** Opening Supplied information block **

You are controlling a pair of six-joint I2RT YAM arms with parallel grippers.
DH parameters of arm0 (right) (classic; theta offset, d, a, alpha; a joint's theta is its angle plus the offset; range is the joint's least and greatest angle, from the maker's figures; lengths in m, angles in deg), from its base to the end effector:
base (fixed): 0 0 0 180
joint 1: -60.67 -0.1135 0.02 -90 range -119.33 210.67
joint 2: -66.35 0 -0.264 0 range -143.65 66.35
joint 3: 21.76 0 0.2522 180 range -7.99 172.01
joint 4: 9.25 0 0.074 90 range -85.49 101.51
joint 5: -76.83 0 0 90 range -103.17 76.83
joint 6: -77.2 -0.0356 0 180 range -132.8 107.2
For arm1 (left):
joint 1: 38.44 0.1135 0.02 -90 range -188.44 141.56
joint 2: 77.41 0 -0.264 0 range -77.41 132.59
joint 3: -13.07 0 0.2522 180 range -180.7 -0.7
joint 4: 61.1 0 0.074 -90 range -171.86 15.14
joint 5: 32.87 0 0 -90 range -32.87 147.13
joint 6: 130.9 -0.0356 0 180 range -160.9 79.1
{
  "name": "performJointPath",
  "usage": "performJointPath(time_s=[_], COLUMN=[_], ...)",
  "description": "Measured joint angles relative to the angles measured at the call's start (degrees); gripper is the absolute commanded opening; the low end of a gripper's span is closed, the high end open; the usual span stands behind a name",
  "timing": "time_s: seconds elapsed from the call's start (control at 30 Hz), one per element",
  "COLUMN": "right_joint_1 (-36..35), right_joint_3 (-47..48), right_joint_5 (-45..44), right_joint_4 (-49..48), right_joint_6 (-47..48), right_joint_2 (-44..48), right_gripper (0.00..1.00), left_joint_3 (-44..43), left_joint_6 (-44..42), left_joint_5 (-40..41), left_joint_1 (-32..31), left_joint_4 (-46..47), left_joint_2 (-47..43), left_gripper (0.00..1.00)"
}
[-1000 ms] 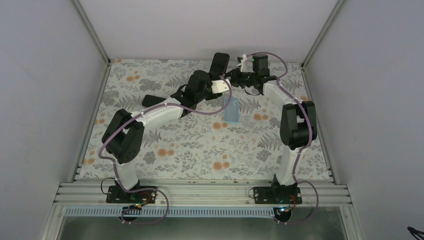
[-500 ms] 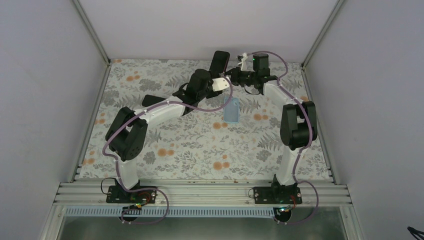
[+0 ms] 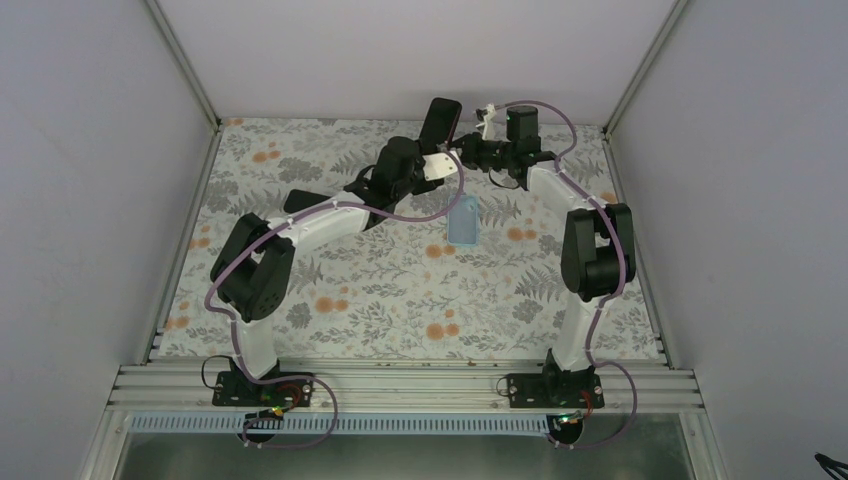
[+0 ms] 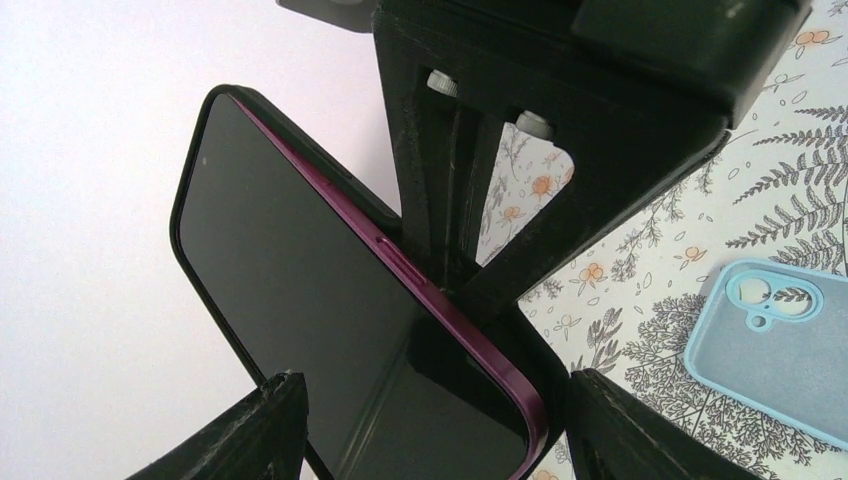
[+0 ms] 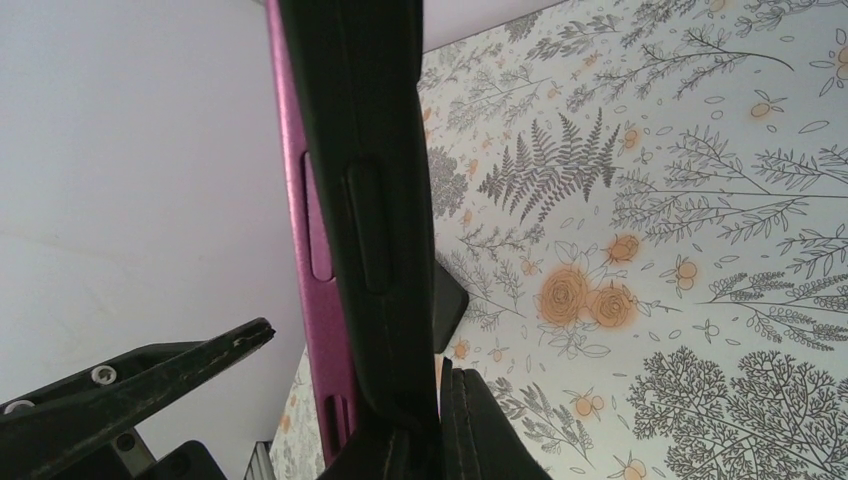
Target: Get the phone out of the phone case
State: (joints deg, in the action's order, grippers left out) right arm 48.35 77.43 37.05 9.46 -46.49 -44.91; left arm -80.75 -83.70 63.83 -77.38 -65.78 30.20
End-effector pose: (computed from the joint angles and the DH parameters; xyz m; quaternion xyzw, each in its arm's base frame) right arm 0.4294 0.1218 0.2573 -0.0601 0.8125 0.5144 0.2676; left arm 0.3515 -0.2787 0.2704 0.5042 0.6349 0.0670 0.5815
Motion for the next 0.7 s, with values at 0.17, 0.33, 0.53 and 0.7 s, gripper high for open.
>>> performJointPath(time_s=[0.17,0.33,0.53,0.7], right_joint_1=[0.0,0.0,-0.1,-0.2], right_joint_3=[0.0,0.0,0.0,-0.1], right_joint_5=[-0.6,-1.2,-2.3,-2.4], right_joint_4=[-0.7,-1.7,-1.7,-2.4], right_joint_6=[0.0,0.0,0.0,-0.3], right_joint_2=[0.0,0.4,0.5,0.9], right_gripper=[0.03,0.03,0.03,0.03], left_joint_3=[0.0,0.1,0.1,0.1], left_joint_6=[0.0,0.0,-0.4,-1.4], left_joint_5=[-0.3,-0.7,0.2,1.1], left_joint_1=[0.5,0.7,2.0,2.8], left_joint_4=[0.1,0.0,0.2,0.1], left_joint_2=[-0.2,-0.3,-0.4,-0.4], left_gripper=[0.53,0.5,0.48,0.48])
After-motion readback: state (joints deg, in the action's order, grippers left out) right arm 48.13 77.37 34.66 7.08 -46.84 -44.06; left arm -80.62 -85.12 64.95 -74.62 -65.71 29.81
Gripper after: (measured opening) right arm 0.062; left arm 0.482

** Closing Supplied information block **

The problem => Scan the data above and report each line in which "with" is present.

Written reply =>
You are controlling a pair of six-joint I2RT YAM arms with parallel grippers.
Motion for the next 0.7 s, with values at 0.17, 0.33, 0.53 and 0.7 s, gripper high for open.

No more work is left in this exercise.